4.2.3 Hills (h1 and h2)
Hills are natural elevations of the earth's surface. Hills occupy smaller areas, are lower and/or
have lower relief intensities than the mountains. Two types of hills are discerned in the present
reconnaissance survey: isolated hills (h1) and complexes of hills (h2). Both landforms are
characterized by erosion, particularly sheet erosion (creep) and rockfalls.

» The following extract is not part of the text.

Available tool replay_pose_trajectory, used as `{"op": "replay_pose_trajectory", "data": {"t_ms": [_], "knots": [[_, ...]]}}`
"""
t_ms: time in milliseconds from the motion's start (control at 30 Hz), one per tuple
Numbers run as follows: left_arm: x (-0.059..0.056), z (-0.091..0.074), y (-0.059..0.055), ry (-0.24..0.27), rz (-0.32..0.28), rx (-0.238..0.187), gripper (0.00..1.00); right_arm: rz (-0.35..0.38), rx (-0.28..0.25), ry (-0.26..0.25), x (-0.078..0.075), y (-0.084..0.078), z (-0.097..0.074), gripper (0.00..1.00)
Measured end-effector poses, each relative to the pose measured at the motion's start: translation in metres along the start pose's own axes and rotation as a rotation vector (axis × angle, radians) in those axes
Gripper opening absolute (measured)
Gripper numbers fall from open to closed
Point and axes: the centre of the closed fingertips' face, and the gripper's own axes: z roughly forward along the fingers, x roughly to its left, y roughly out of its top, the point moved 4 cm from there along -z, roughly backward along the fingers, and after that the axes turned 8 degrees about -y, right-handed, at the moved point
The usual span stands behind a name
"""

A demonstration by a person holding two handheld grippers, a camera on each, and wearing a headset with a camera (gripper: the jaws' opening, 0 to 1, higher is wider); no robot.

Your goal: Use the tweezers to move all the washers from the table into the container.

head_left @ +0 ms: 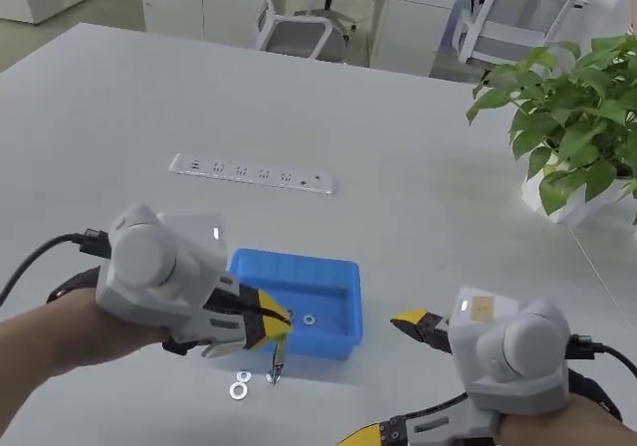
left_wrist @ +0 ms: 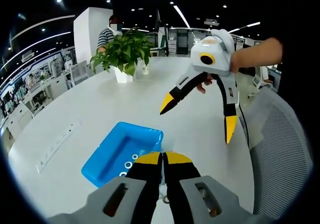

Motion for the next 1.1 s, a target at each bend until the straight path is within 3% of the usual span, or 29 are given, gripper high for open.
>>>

The isolated hills are characterized by steep (> 30%) long slopes (250-500 m) and relief
intensities of 120-300 meters. Rock outcrops are common and they are frequently encountered at
the convex upper slopes. The isolated hills are steep-sided, isolated, residual and circumde-
nudated like inselbergs. They are scattered throughout the TCP area and are a characteristic
aspect of the landscape, especially in the uplands of the central region. The isolated hills are
conspicuously present in the landscape, even though they cover only 9% of the total TCP area.

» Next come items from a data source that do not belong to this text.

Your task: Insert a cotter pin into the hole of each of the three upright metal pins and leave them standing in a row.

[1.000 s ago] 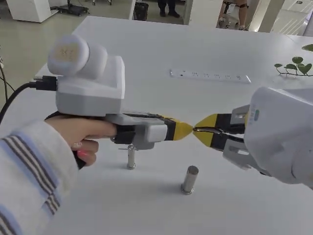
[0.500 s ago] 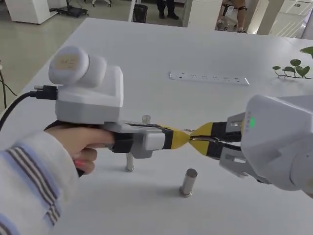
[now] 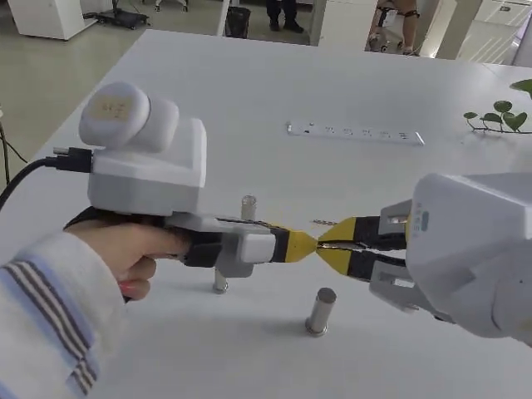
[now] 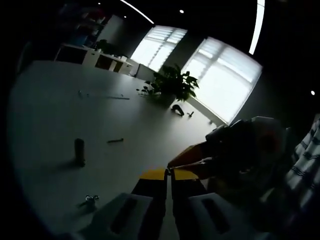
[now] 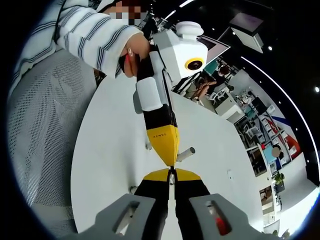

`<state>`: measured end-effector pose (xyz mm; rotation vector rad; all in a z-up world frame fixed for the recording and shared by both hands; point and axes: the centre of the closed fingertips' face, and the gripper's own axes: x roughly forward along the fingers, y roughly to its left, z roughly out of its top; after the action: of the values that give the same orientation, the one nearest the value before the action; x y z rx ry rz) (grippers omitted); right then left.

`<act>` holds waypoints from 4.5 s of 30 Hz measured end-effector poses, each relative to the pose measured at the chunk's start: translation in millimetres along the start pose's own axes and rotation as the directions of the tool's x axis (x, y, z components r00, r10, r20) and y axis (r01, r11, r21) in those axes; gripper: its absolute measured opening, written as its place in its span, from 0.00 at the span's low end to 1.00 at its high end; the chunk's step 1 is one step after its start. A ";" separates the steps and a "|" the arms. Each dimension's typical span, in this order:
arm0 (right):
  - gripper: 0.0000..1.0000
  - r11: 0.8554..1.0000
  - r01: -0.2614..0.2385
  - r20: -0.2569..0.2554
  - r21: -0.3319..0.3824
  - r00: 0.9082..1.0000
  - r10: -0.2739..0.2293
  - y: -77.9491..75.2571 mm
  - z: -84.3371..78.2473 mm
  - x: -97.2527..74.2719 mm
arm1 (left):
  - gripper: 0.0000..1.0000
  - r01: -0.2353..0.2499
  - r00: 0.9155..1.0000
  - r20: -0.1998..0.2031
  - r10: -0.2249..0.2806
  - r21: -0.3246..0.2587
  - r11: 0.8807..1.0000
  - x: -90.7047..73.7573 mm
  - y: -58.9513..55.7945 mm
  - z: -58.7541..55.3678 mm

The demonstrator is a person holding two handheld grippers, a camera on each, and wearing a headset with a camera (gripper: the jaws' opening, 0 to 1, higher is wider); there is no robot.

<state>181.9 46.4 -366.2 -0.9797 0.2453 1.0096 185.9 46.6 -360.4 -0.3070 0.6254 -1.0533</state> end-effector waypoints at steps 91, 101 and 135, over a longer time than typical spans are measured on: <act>0.00 0.805 -0.408 0.298 0.431 0.906 0.300 11.7 19.4 -19.8 | 0.00 0.113 0.977 0.073 -0.202 0.626 0.771 -25.4 -42.3 17.7; 0.00 0.809 -0.414 0.282 0.417 0.905 0.318 13.1 15.4 -21.9 | 0.00 0.122 0.978 0.057 -0.199 0.619 0.776 -24.1 -39.6 12.3; 0.00 0.820 -0.434 0.230 0.372 0.899 0.372 11.0 15.6 -41.5 | 0.01 0.138 0.979 0.040 -0.202 0.600 0.788 -21.1 -41.7 10.5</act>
<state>146.6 35.6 -339.3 -0.4616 0.5394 1.3457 155.5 44.8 -323.5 0.1423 0.1467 -1.3449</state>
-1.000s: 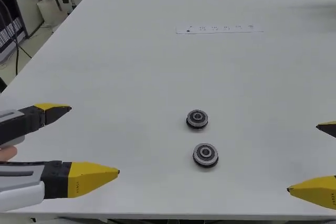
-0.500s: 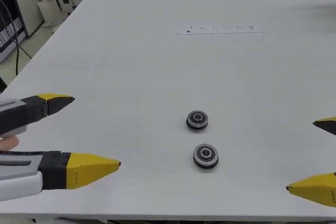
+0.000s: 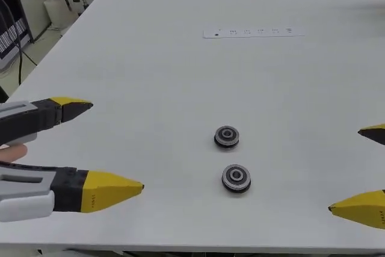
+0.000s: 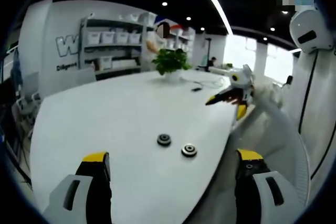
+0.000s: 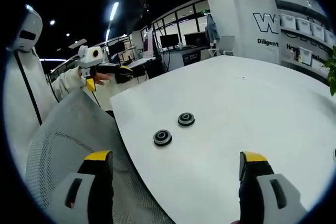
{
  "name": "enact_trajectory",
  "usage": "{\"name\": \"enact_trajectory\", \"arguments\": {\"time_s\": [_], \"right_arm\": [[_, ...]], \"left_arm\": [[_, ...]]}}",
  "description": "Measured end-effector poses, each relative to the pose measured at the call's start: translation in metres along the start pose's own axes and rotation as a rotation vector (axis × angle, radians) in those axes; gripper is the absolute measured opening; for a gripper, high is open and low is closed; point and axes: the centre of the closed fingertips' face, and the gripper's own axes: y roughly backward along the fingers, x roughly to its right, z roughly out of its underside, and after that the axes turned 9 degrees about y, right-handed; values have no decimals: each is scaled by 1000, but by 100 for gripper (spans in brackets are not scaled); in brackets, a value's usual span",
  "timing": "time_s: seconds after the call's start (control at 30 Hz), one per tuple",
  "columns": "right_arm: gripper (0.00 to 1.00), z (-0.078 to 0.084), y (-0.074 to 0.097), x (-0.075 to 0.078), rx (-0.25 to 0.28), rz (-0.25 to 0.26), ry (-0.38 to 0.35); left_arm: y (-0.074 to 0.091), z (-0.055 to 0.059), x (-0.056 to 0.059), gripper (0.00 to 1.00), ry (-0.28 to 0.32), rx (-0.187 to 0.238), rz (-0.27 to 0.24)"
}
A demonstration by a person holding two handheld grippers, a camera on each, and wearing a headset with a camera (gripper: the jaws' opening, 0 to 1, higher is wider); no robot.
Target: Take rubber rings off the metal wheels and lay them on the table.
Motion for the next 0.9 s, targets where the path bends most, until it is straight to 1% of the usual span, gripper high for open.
{"name": "enact_trajectory", "arguments": {"time_s": [0.13, 0.27, 0.47, 0.6, 0.77, 0.9], "right_arm": [[97, -3, 0, 3, 1, 0, 13], [97, -7, 0, 6, 3, -1, 25], [97, -14, 2, 11, 3, 2, 45], [97, -24, 4, 18, 12, 9, 73], [97, -33, 4, 23, 20, 8, 100], [97, -37, 0, 23, 17, -3, 119]], "left_arm": [[-3, -3, 2, 100, -28, -14, 11], [-5, -8, 4, 100, -49, -17, 19], [-8, -22, 7, 100, -99, 1, 32], [-11, -32, 10, 100, -132, 15, 46], [-15, -34, 13, 100, -183, -12, 63], [-17, -38, 16, 100, -194, -10, 82]]}}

The landform h2 is a complex of moderately steep to steep (20-40%) hills which are strongly
dissected. The slopes are relatively short (200-350 m) and the relief intensities (80-200 m) are
relatively low, when compared to the isolated hills and mountains. The complex of hills are
characterized by a large variation in summit and valley bottom levels. Complexes of hills are
mainly situated in the transition zone between the uplands of the central region and the mountains
in the eastern part of the TCP area. They have a general NE-SW direction. Altitudes vary
between 500 and 700 m asl. They are absent in the northwest of the TCP research area. The
complexes of hills cover a surface of about 130 km², which is 9% of the TCP research area.
4.2.4 Mountains (m)
Mountains are complex dissected plateaus or massifs which are isolated and rising above the
surrounding landscape. This landform is characterized by an abrupt rise in altitude to a higher
level. Sheet erosion (creep) and rockfalls also occur in this landform. The outside slopes of the
mountains blocks are very long (> 400 m), very steep (30 to over 60%) with a relief intensity
higher than 250 meters. The inside slopes are moderately long (250-400 m), steep (30-60%) and
have a relief intensity of 120-250 meters. Rock outcrops are common and mainly occur on the
convex upper slopes. The mountains are restricted to the eastern part of the TCP area with
altitudes above 500 m asl where they cover about 100 km², i.e. some 7% of the TCP research
4.2.5 Valley Bottoms (v)
Valley bottoms are poorly to very poorly drained, nearly flat to flat depressions between
interfluves. They occupy extensive areas within the uplands and dissected erosional plains.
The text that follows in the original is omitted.